Osteoarthritis (OA) is the most common joint disease worldwide and is characterized by pain and stiffness due to the progressive loss of articular cartilage. There is increasing evidence that support a role of high levels of oxidative stress, increased mitochondrial dysfunction, inflammation and decline in autophagy in the pathogenesis of OA. Currently there is no disease modifying drug available for the treatment of OA. Autophagy is a cellular defense mechanism against stress-induced accumulation of protein aggregates and dysfunctional subcellular organelles.
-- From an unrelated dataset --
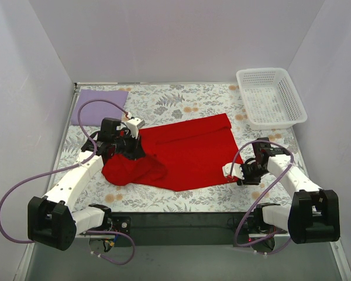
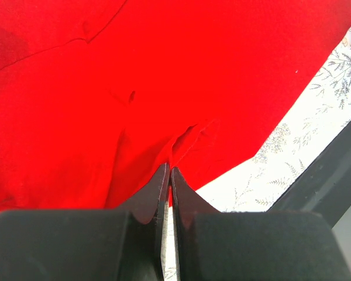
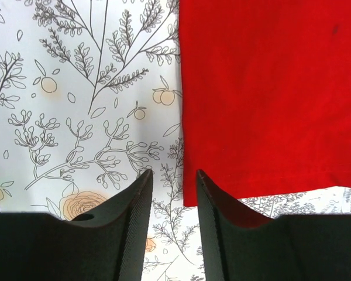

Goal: Fold and stack the t-shirts

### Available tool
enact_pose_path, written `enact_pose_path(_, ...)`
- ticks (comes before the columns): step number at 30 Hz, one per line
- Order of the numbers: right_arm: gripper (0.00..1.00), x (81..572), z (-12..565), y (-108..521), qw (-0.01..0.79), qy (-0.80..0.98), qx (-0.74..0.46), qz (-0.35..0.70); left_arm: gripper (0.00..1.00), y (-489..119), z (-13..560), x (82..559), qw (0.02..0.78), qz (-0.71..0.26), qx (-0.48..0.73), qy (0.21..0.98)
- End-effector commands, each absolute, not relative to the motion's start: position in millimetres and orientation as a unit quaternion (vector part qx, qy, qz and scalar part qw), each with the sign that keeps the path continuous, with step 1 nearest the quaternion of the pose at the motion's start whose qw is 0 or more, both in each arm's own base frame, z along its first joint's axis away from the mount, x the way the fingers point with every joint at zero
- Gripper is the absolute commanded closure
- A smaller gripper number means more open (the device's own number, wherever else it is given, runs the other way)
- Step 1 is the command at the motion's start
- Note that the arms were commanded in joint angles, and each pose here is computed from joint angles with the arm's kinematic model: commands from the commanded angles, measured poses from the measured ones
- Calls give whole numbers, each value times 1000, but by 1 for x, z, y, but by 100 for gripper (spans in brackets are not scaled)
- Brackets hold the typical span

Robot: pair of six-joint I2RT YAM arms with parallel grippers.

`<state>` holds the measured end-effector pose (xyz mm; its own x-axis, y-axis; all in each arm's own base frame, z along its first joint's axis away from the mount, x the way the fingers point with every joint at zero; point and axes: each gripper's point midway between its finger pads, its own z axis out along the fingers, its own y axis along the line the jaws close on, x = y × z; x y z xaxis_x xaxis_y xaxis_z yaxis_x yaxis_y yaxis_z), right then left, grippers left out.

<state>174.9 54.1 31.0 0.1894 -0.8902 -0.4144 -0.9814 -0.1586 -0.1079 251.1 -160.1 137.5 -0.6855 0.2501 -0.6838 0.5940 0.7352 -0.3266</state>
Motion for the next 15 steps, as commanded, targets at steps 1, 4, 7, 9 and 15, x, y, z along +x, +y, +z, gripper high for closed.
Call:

Here, we studied the effect of a plant derived small molecule, Butein, on human chondrocytes and cartilage explants (isolated from donors with and without known history of OA) against IL-1β induced oxidative stress, mitochondrial dysfunction and expression of inflammatory mediators (Cyclooxygenase 2 (COX-2), inducible Nitric Oxide Synthase (iNOS) and interleukin-6 (IL-6) in vitro . Butein blocked the IL-1β induced disruption of mitochondrial membrane potential and mitochondrial dysfunction and suppressed the generation of total and mitochondrial ROS and RNS levels in normal and OA chondrocytes. Additionally, IL-1β induced expression of iNOS, COX-2 and IL-6 was also inhibited by Butein in both normal and OA chondrocytes and cartilage explants. Butein activated AMPKα and inhibited mTOR activity to activate autophagy in human chondrocytes as evidenced by the increased levels of LC3-II, decreased levels of p62/SQSTM1 and increased numbers of autophagosomes. Activation of autophagy was critical to the observed chondroprotective effects as inhibition of autophagy abrogated the protective effects of Butein. These results suggest that Butein may be developed as a therapeutic agent for the prevention and or treatment of OA.